Archive for the ‘RSA’ Category

RSA-120 Factored

Friday, July 9th, 1993

The number RSA-120 of the RSA Factoring Challenge {W} has been factored[1] by Derek Atkins, Michael Graff, Arjen K. Lenstra {W}, and Paul Leyland {W}.

The factorization is:

RSA-120 = 327414555693498015751146303749141488063642403240171463406883
* 693342667110830181197325401899700641361965863127336680673013

The computation took approximately three months.

[1] Denny, T., Dodson, B., Lenstra, A.K., Manasse, M.S. (1994), On the Factorization of RSA-120, Lecture Notes in Computer Science 773, Springer-Verlag, 1994, pp 166-174.

RSA-110 Factored

Wednesday, April 1st, 1992

The number RSA-110 of the RSA Factoring Challenge {W} has been factored by Arjen K. Lenstra {W} and Mark S. Manasse.

The factorization is:

RSA-110 = 6122421090493547576937037317561418841225758554253106999
* 5846418214406154678836553182979162384198610505601062333

The computation took approximately one month.

RFC1321 Specifying MD5 Published

Tuesday, April 30th, 1991

RFC1321, specifying the MD5 Message-Digest Algorithm, has been published. This successor to MD4 is the latest work by Ron Rivest. It is a 128bit hash.

RSA-100 Factored

Monday, April 1st, 1991

The number RSA-100 of the RSA Factoring Challenge has been factored by Arjen K. Lenstra {W}.

The factorization is:

RSA-100 = 37975227936943673922808872755445627854565536638199
* 40094690950920881030683735292761468389214899724061

RSA Labs Factoring Challenge Announced

Monday, March 18th, 1991

RSA Labs has announced a factoring challenge in order to determine the computational feasibility of factoring large semi-prime numbers of various bit lengths. RSA Labs is offering cash prises for various size numbers in the hope that the challenge will push the science of integer factorization ahead.

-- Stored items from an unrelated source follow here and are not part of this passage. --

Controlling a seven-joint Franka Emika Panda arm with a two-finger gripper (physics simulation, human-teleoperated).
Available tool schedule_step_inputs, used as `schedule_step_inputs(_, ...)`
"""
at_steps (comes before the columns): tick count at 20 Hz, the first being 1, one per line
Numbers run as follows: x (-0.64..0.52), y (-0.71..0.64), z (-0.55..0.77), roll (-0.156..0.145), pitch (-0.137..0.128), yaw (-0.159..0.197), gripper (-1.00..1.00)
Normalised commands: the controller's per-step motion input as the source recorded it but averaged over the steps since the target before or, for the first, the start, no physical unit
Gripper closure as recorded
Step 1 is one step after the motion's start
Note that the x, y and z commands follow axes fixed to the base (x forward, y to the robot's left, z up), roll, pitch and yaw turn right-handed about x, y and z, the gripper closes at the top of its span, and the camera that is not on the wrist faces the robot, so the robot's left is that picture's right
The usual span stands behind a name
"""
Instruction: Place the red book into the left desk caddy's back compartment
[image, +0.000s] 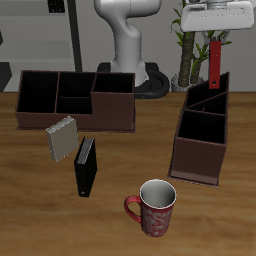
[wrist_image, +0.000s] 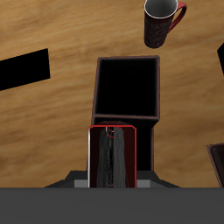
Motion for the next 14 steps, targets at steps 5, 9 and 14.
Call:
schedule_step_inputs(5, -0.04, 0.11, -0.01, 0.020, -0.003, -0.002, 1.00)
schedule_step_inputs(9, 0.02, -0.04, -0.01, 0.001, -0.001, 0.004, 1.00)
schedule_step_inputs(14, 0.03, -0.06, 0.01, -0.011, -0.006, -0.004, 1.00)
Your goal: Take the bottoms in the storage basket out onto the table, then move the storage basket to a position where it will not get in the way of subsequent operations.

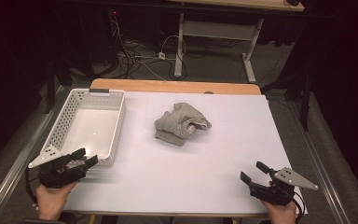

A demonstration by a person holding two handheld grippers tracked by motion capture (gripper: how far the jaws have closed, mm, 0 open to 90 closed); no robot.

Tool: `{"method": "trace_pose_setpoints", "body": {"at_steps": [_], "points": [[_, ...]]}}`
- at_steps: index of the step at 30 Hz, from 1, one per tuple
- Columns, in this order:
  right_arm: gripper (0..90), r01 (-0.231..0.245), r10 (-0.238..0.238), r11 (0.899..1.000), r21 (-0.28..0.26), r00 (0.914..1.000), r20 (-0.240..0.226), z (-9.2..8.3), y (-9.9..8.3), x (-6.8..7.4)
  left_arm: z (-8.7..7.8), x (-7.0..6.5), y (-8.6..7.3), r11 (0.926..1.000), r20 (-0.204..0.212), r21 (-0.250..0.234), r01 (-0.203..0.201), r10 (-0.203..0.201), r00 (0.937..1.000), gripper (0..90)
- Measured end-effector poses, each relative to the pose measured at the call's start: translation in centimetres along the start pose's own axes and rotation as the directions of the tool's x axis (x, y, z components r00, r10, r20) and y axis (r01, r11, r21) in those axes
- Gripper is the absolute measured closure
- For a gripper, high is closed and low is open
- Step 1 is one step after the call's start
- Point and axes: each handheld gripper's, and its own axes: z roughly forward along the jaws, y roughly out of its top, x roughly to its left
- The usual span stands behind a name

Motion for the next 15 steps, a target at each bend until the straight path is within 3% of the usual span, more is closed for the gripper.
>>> {"method": "trace_pose_setpoints", "body": {"at_steps": [8,15], "points": [[23.0,-0.003,0.003,1.0,-0.003,1.0,-0.004,0.0,0.0,0.0,-0.1,-0.4,0.4,0.9998,0.002,-0.017,-0.008,0.008,1.0,34.9],[24.0,-0.012,0.012,1.0,-0.02,0.9999,-0.007,0.0,0.1,0.1,0.3,-1.6,1.0,0.999,0.031,-0.027,-0.036,0.037,0.9988,34.9]]}}
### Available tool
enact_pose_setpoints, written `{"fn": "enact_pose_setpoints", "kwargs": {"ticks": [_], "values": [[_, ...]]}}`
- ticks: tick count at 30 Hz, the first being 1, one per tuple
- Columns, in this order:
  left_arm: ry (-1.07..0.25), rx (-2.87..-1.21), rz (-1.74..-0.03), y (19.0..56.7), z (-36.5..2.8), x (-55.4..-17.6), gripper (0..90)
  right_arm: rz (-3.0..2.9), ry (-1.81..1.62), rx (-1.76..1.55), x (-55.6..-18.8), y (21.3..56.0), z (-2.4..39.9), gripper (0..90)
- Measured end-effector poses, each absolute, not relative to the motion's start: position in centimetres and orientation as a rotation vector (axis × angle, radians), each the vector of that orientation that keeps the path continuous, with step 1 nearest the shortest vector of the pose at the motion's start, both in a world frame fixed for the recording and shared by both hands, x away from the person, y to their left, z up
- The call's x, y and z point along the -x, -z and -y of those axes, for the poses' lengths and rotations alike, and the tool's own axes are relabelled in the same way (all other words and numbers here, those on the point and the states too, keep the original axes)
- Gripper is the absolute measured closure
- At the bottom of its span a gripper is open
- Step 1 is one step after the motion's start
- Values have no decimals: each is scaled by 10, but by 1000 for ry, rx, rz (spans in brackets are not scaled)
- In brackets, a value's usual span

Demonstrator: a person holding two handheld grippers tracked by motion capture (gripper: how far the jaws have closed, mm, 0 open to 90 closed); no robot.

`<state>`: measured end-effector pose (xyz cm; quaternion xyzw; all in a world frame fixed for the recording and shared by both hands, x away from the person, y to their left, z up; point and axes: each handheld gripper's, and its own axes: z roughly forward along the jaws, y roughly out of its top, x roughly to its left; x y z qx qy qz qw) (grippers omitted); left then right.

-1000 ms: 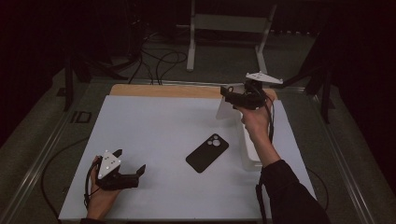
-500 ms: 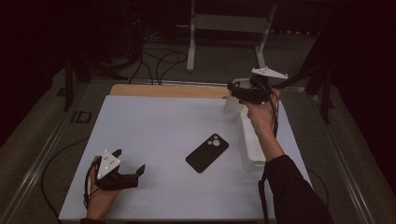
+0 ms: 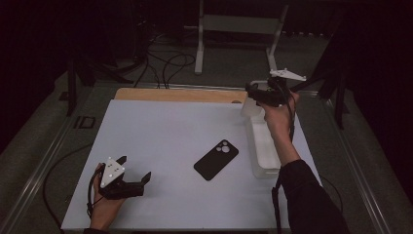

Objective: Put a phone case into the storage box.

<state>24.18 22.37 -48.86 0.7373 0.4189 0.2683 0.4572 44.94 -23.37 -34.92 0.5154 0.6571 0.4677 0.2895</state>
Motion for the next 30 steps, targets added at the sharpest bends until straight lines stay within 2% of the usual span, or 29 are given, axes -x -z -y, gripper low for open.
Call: {"fn": "enact_pose_setpoints", "kwargs": {"ticks": [16, 30], "values": [[-662, -1809, -1037, 488, -225, -242, 2, -1709, -1162, -1432, -461, 360, 256, 168], [-660, -1809, -1034, 488, -225, -242, 2, -1719, -1068, -1494, -477, 386, 261, 168]]}}
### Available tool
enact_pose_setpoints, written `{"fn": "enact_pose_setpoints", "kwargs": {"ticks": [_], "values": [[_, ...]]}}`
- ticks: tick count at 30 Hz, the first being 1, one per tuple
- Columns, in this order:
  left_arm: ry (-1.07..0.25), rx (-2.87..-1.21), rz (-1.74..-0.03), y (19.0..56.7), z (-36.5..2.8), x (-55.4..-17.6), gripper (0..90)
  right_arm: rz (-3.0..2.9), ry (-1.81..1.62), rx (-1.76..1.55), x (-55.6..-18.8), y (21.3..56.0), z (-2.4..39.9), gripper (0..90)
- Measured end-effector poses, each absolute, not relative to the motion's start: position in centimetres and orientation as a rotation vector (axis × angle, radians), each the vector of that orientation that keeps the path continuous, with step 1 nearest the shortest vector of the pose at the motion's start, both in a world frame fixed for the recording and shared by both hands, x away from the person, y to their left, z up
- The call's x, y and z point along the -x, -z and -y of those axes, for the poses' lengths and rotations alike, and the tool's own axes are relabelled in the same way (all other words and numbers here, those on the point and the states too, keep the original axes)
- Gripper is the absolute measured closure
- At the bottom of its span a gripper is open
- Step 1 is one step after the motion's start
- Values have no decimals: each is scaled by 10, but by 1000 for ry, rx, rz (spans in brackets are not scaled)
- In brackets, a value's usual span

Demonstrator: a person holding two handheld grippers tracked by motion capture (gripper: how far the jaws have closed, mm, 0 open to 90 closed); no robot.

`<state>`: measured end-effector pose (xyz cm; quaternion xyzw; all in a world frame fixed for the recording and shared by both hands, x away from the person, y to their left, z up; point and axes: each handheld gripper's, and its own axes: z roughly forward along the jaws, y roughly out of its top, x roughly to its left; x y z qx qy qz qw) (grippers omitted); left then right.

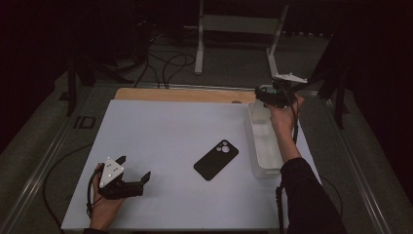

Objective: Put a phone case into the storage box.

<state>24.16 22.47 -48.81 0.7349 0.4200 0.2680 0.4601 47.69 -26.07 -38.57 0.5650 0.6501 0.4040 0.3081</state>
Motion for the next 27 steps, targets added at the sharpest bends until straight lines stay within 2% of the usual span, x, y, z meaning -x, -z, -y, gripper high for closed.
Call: {"fn": "enact_pose_setpoints", "kwargs": {"ticks": [27], "values": [[-651, -1809, -1030, 489, -225, -242, 2, -1820, -898, -1563, -496, 435, 254, 167]]}}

RSA Labs Factoring Challenge Homepage:

http://www.rsasecurity.com/rsalabs/challenges/factoring/

New Public Key Cryptosystem Developed

Wednesday, February 1st, 1978

R. L. Rivest, A. Shamir, L. Adleman, A method for obtaining digital signatures and public-key cryptosystems, Communications of the ACM, 21(2), 1978, pp 120 - 126.

Abstract

An encryption method is presented with the novel property that publicly revealing an encryption key does not thereby reveal the corresponding decryption key. This has two important consequences: (1) Couriers or other secure means are not needed to transmit keys, since a message can be enciphered using an encryption key publicly revealed by the intented recipient. Only he can decipher the message, since only he knows the corresponding decryption key. (2) A message can be “signed” using a privately held decryption key. Anyone can verify this signature using the corresponding publicly revealed encryption key. Signatures cannot be forged, and a signer cannot later deny the validity of his signature. This has obvious applications in “electronic mail” and “electronic funds transfer” systems. A message is encrypted by representing it as a number M, raising M to a publicly specified power e, and then taking the remainder when the result is divided by the publicly specified product, n, of two large secret primer numbers p and q. Decryption is similar; only a different, secret, power d is used, where e * d ≡ 1(mod (p - 1) * (q - 1)). The security of the system rests in part on the difficulty of factoring the published divisor, n.